Conceivable \Con*ceiv"a*ble\, a. [Cf. F. concevable.] Capable of being conceived, imagined, or understood. ``Any conceivable weight.''
--Bp. Wilkins.

It is not conceivable that it should be indeed that very person whose shape and voice it assumed.
--Atterbury. -- Con*ceiv"a*ble*ness, n. -- Con*ceiv"a*bly, adv.

Wiktionary
conceivably

adv.

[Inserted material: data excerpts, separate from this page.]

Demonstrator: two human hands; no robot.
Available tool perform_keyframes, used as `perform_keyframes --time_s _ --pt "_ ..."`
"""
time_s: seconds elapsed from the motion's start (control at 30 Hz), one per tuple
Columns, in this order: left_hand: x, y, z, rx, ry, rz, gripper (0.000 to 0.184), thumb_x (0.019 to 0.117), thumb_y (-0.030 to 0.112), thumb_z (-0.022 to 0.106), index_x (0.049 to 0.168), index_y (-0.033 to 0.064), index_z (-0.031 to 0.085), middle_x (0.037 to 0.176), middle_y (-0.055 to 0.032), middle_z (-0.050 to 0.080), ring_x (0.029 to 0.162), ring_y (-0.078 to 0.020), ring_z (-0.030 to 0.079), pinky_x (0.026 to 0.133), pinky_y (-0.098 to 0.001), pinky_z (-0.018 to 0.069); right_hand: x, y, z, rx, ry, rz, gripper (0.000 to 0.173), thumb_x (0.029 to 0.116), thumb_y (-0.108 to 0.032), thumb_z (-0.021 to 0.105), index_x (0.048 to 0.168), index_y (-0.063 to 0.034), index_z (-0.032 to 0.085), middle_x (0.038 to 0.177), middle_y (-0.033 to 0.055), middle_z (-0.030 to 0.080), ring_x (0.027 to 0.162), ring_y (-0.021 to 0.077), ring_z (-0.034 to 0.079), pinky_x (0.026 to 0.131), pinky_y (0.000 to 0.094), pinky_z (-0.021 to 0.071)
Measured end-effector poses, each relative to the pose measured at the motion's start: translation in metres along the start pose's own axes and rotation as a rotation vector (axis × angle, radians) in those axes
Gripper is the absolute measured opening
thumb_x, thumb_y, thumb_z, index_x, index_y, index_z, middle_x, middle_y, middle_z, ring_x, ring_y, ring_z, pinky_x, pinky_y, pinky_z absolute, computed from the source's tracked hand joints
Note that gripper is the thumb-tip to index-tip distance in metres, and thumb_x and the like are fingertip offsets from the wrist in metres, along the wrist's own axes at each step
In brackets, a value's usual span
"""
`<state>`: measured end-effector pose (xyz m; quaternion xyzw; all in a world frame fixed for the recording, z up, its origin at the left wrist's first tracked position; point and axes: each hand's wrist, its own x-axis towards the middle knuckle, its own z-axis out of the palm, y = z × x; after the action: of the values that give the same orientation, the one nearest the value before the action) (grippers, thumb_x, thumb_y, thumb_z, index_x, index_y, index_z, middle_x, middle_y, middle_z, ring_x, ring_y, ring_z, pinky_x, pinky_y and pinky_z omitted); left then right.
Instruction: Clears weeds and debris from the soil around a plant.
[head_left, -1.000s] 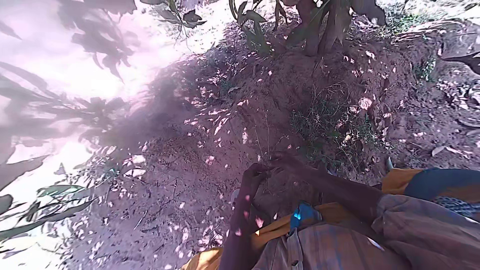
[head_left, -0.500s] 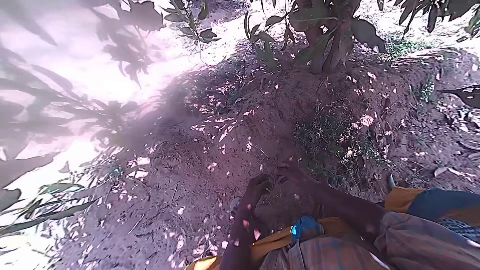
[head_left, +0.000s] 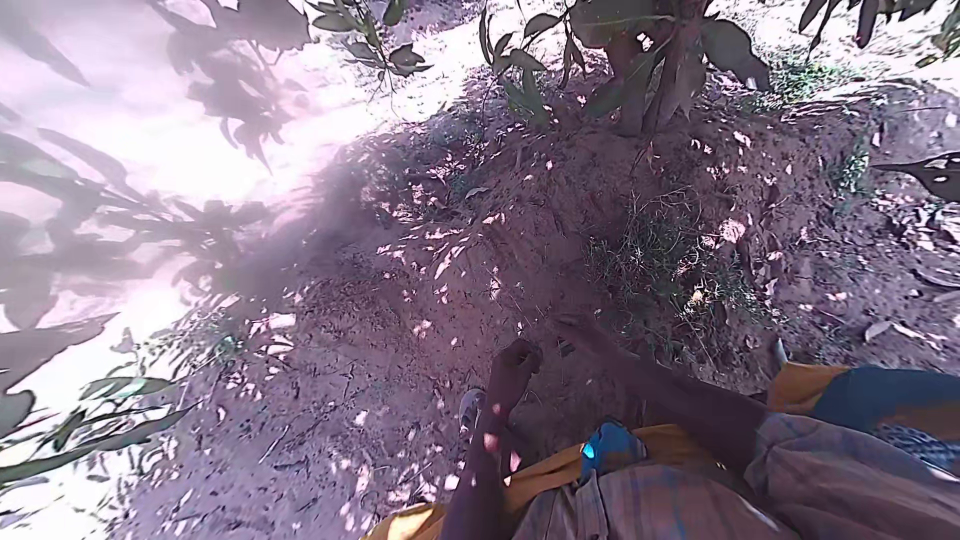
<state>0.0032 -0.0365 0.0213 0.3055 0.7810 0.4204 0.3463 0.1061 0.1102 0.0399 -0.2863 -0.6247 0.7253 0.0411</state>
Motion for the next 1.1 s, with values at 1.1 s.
perform_keyframes --time_s 1.1 --pt "-0.004 0.002 0.003 -0.081 0.024 0.043 0.025 0.1051 0.012 0.054 0.12 -0.0043 0.064 0.089 -0.0032 0.068 0.073 -0.0019 0.064 0.069 -0.0198 0.0537 0.001 0.008 -0.002 -0.162 0.033 -0.065 0.019 0.1026 -0.005 0.054 0.088 0.0044 0.062 0.075 -0.0015 0.05 0.067 0.002 0.046 0.067 0.0191 0.0403"
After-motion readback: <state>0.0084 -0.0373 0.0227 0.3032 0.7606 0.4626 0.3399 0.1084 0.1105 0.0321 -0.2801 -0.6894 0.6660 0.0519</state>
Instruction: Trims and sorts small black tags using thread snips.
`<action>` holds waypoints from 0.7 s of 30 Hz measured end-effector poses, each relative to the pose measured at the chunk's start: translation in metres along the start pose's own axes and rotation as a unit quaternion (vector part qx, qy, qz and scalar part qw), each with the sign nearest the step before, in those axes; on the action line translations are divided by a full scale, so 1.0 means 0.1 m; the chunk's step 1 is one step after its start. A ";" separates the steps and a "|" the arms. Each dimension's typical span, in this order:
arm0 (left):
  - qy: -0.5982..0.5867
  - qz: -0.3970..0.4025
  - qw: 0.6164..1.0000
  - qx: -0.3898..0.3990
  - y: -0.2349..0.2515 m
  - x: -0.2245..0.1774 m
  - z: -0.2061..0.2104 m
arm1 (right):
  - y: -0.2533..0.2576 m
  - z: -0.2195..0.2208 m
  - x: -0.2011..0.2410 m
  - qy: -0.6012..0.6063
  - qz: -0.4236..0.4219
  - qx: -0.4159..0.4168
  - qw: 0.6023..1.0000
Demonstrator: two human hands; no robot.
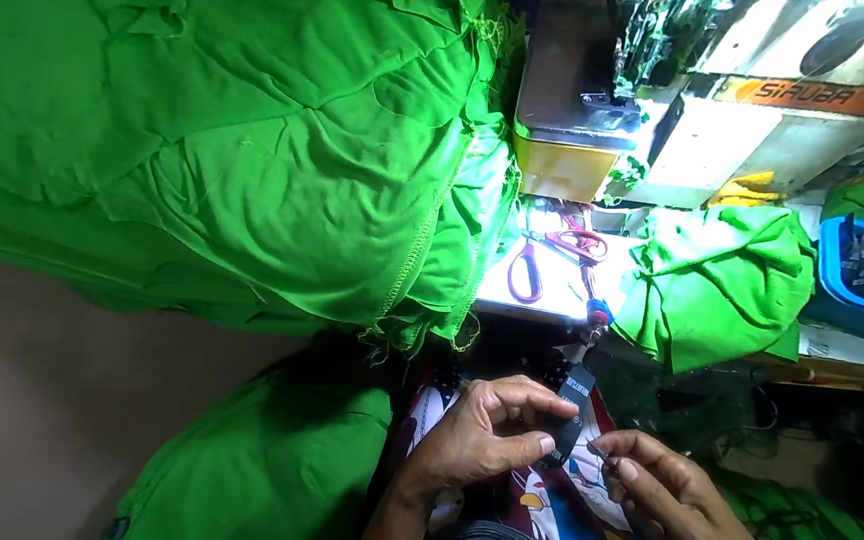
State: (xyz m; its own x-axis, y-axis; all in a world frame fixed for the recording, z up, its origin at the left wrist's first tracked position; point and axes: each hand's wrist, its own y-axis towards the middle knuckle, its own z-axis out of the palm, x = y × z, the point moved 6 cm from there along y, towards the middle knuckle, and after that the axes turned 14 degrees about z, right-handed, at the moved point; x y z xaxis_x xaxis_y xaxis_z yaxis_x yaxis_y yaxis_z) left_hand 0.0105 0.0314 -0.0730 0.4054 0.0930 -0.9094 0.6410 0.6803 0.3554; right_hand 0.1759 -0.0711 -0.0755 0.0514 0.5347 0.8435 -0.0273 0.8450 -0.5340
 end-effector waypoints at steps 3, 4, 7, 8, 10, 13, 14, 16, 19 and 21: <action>0.002 -0.005 1.000 0.006 0.00 0.01 0.01 | 0.04 0.05 -0.03 0.053 0.025 0.031 0.998; 0.002 -0.006 1.000 0.007 0.00 0.01 0.01 | 0.06 0.06 -0.04 0.063 0.028 0.038 0.997; 0.001 -0.006 1.000 0.011 0.01 0.01 0.01 | 0.10 0.08 -0.03 0.075 0.030 0.051 0.995; 0.003 -0.006 1.000 0.013 0.01 0.01 0.01 | 0.10 0.09 -0.02 0.078 0.031 0.054 0.995; 0.006 -0.008 1.000 0.019 0.00 0.02 0.02 | 0.11 0.12 -0.01 0.081 0.035 0.054 0.995; 0.012 -0.012 0.999 0.030 0.01 0.02 0.06 | 0.14 0.15 0.00 0.087 0.039 0.059 0.994; 0.014 -0.012 0.999 0.035 0.01 0.02 0.08 | 0.15 0.15 0.00 0.087 0.039 0.060 0.994; 0.019 -0.010 0.999 0.046 0.02 0.03 0.10 | 0.17 0.16 0.01 0.086 0.038 0.061 0.994; 0.028 -0.009 0.998 0.051 0.02 0.02 0.14 | 0.19 0.17 0.02 0.089 0.040 0.061 0.993; 0.034 -0.012 0.998 0.050 0.03 0.02 0.15 | 0.20 0.16 0.02 0.094 0.039 0.053 0.993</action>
State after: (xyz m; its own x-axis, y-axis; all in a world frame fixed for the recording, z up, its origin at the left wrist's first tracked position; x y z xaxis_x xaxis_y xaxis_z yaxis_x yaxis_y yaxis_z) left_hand 0.0225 0.0228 -0.0705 0.3457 0.1285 -0.9295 0.7135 0.6073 0.3493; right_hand 0.1591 -0.0528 -0.0837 0.2304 0.5970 0.7685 -0.1437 0.8019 -0.5799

In a conceivable manner, possibly.

WordNet
conceivably

adv. within the realm of possibility; "the weather may conceivably change"

Usage examples of "conceivably".

An isotope discovered only four years earlier, called U-235 or actinouranium, could conceivably fire off in a self-sustaining explosion of incalculable magnitude.

Conceivably, as Adams speculated, had General Nathanael Greene remained one of their commanders, things would have gone differently.

Conceivably Baumer had been acting from purely personal motivations when he approached her.

And yet the man who studied him more closely might discern a certain firmness of jaw and grim tightness about the lips which would warn him that there were depths beyond, and that this pleasant, brown-haired young Irishman might conceivably leave his mark for good or evil upon any society to which he was introduced.

Unaccountably, during World War II the Marines did not consider using dogs until after Guadalcanal, where canines, with their extraordinary sense of smell, could conceivably provide an excellent defense against the night infiltration by the Japanese.

Barner, I think, will be okay, but Gregory and Dunlop could conceivably be trouble.

Conceivably, the intruder could have leaped across the shaftway, caught the windowsill on the opposite wall, and then boosted himself up into the apartment there.

The man saw a stronger glow, one that said we could conceivably become friends, and immediately jumped to the wrong conclusion.

And if the person being attacked was too much stronger, the attacker could conceivably give up his life and still do less than lethal damage.

But the anger that flowed through his veins at having been interrupted in his quest was now far more consuming than whatever the boy could conceivably want of him.

There could conceivably be a vast network of hyperspace portals buried deep within the atmospheres of every gas giant in the galaxy.

The scouts were his friends and charges, and with his attentions divided so, they could conceivably suffer for it.

The way was now open to our advance, and could it have been carried out as rapidly as it had begun the Boers might conceivably have been scattered before they could concentrate.

I would like a check made of bookshops where Raeburn might conceivably have bought a copy in, say, the last couple of months.

Twenty-two thousand regular troops were on the spot who might hope to be reinforced by some ten thousand colonials, but these forces had to cover a great frontier, the attitude of Cape Colony was by no means whole-hearted and might become hostile, while the black population might conceivably throw in its weight against us.